Saudi Arabia withdrew billions from markets, estimates show

  • Bloomberg News
  • Monday, September 28, 2015 1:26pm
  • Business

DUBAI, United Arab Emirates — Saudi Arabia has withdrawn as much as $70 billion from global asset managers as OPEC’s largest oil producer seeks to plug its budget deficit after crude slumped, according to financial services market intelligence company Insight Discovery.

“Fund managers we’ve spoken to estimate SAMA has pulled out between $50 billion to $70 billion from global asset managers over the past six months,” Nigel Sillitoe, chief executive officer of the Dubai-based firm, said by telephone Monday. “Saudi Arabia is withdrawing funds because it’s trying to cut its widening deficit and it’s financing the war in Yemen,” he said, declining to name the fund managers.

Saudi Arabia is seeking to stem a decline in its finances after a 50 percent drop in oil during the past 12 months. The Saudi Arabian Monetary Authority’s reserves held in foreign securities have fallen about 10 percent from a peak of $737 billion in August 2014 to $661 billion in July, according to data from the central bank.
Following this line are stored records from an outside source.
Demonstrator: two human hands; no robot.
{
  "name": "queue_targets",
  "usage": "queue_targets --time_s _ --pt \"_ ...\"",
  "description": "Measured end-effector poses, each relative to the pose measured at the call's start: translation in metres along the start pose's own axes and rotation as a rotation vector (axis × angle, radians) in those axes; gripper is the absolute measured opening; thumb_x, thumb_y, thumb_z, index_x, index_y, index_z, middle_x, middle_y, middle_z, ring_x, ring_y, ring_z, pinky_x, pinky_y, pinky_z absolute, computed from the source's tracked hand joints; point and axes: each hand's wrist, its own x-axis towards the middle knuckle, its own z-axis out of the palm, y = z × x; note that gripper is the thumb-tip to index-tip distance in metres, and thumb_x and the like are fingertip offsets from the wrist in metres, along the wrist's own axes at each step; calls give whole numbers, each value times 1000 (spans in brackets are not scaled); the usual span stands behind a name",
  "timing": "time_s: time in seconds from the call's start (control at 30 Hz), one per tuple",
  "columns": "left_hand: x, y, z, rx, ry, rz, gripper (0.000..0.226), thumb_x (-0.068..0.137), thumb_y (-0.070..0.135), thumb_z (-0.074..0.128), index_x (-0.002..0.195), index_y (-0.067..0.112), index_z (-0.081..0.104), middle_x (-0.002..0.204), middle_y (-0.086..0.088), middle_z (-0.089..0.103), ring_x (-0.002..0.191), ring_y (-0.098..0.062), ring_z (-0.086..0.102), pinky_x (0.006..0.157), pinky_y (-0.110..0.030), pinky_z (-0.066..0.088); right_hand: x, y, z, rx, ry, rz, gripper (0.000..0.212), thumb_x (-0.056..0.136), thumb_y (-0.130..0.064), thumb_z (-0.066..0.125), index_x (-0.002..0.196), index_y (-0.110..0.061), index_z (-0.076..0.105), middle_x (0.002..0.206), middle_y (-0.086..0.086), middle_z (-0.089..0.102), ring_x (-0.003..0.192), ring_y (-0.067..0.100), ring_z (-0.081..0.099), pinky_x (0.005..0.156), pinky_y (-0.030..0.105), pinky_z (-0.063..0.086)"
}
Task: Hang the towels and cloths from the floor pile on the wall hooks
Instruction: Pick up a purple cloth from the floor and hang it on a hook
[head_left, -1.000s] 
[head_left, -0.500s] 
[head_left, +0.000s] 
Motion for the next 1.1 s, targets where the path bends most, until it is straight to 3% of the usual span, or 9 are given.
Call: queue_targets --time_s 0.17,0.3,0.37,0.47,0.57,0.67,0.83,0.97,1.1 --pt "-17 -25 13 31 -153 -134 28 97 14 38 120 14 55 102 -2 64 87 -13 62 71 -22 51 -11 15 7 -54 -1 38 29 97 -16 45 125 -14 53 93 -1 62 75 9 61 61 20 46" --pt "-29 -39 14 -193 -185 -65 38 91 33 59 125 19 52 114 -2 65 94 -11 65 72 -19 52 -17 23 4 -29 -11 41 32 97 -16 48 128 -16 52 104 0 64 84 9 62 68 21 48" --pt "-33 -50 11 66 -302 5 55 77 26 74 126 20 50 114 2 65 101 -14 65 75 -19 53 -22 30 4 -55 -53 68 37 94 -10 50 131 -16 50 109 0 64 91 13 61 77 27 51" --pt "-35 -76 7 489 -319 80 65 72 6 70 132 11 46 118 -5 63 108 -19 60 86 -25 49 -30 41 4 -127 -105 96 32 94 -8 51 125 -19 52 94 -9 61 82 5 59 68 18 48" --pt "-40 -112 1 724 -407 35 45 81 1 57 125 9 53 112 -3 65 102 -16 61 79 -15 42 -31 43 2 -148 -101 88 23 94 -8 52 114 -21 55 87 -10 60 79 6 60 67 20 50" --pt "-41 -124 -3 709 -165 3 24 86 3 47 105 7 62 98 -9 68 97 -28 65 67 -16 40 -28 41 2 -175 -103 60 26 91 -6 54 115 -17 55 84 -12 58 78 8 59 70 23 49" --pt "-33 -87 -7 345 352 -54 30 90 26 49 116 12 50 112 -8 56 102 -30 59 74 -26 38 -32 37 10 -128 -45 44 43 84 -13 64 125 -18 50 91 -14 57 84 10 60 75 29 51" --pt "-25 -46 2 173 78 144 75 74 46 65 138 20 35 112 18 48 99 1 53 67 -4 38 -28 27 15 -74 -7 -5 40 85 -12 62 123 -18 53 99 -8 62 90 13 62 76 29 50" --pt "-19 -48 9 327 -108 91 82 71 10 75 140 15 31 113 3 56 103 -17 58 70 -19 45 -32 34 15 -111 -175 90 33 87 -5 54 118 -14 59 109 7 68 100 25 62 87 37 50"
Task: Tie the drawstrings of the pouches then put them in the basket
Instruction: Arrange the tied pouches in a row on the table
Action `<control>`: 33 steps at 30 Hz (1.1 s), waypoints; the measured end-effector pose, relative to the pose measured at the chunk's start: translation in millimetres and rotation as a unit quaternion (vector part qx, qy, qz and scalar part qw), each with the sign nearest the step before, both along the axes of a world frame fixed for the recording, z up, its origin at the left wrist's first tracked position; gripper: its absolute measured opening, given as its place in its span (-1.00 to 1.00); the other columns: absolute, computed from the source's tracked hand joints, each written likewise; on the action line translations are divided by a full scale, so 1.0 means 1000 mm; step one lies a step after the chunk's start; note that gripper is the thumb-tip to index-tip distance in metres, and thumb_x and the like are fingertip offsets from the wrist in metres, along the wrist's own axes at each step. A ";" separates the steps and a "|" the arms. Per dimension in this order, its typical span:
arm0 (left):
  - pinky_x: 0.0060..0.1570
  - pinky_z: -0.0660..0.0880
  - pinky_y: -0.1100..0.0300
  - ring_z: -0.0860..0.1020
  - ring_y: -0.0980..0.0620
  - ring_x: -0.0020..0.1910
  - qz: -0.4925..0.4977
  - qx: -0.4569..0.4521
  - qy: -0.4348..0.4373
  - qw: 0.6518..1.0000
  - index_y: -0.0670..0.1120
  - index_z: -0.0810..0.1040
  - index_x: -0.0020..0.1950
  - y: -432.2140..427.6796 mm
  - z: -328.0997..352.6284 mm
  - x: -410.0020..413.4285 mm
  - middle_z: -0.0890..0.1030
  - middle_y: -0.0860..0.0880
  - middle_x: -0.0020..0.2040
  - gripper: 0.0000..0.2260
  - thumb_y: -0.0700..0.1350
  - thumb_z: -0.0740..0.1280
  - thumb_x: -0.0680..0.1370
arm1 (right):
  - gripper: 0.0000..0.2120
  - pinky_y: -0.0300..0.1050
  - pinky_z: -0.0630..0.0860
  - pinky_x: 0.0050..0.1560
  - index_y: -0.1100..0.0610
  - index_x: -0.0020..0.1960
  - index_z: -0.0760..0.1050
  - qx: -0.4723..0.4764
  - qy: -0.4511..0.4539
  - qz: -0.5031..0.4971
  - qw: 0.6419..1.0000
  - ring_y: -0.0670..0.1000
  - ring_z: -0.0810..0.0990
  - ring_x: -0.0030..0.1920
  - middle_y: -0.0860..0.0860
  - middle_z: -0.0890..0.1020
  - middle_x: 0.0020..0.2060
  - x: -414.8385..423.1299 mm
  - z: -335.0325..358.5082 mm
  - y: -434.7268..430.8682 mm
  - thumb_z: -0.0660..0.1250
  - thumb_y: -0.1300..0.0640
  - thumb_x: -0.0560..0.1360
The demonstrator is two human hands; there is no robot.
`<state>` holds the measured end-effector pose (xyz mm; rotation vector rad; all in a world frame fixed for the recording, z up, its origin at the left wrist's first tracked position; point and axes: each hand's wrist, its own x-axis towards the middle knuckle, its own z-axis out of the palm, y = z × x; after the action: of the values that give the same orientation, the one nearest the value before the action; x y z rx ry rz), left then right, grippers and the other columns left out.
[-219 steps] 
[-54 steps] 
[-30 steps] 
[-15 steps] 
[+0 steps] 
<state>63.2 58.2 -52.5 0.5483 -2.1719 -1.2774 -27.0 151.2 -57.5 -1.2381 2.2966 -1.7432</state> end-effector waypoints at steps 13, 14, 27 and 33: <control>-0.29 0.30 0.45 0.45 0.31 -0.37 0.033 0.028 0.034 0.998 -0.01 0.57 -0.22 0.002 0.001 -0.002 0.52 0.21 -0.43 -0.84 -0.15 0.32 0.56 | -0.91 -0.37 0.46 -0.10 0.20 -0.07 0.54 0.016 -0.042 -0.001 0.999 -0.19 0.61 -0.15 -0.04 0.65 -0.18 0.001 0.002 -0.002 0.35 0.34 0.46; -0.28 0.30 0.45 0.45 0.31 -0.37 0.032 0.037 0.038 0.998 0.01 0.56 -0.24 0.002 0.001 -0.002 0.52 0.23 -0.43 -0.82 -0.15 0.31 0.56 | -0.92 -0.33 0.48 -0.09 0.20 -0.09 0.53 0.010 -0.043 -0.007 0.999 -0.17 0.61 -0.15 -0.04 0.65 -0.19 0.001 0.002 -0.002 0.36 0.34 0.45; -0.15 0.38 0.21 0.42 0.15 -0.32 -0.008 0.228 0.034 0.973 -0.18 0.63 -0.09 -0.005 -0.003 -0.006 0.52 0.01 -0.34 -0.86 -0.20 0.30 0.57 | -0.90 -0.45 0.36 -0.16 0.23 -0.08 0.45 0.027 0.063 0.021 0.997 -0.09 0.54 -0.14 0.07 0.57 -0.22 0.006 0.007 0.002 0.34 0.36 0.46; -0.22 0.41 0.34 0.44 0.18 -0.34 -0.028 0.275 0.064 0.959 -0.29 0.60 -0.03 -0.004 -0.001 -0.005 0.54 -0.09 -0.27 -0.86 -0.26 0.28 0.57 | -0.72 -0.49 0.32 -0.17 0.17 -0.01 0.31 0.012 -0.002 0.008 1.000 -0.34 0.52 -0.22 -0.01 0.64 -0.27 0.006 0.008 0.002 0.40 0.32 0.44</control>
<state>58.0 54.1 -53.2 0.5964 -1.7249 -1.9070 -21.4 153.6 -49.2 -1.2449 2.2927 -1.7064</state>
“Foreign exchange reserve depletion, rather than accumulation, is the new reality for Saudi Arabia,” Jason Tuvey, Middle East economist at Capital Economics, said in an e-mailed note Monday. “None of this should come as much surprise,” given that Saudi Arabia has a current-account deficit and faces sizeable capital outflows, he said.

Even at the current rate of depletion, foreign-exchange reserves should last for at least another eight years, Tuvey said.

With income from oil accounting for about 90 percent of revenue, Saudi Arabia’s budget deficit may widen to 20 percent of gross domestic product this year, according to the International Monetary Fund. SAMA also plans to raise between 90 billion riyals ($24 billion) and 100 billion riyals in bonds before the end of the year as it seeks to diversify its $752 billion economy, people familiar with the matter said in August.

Saudi Arabia is leading a military coalition fighting Houthi rebels in Yemen.

Sillitoe said it’s difficult to determine when Saudi Arabia will “be back in the market to give new mandates” to fund managers.

The Financial Times previously reported the news of the withdrawals.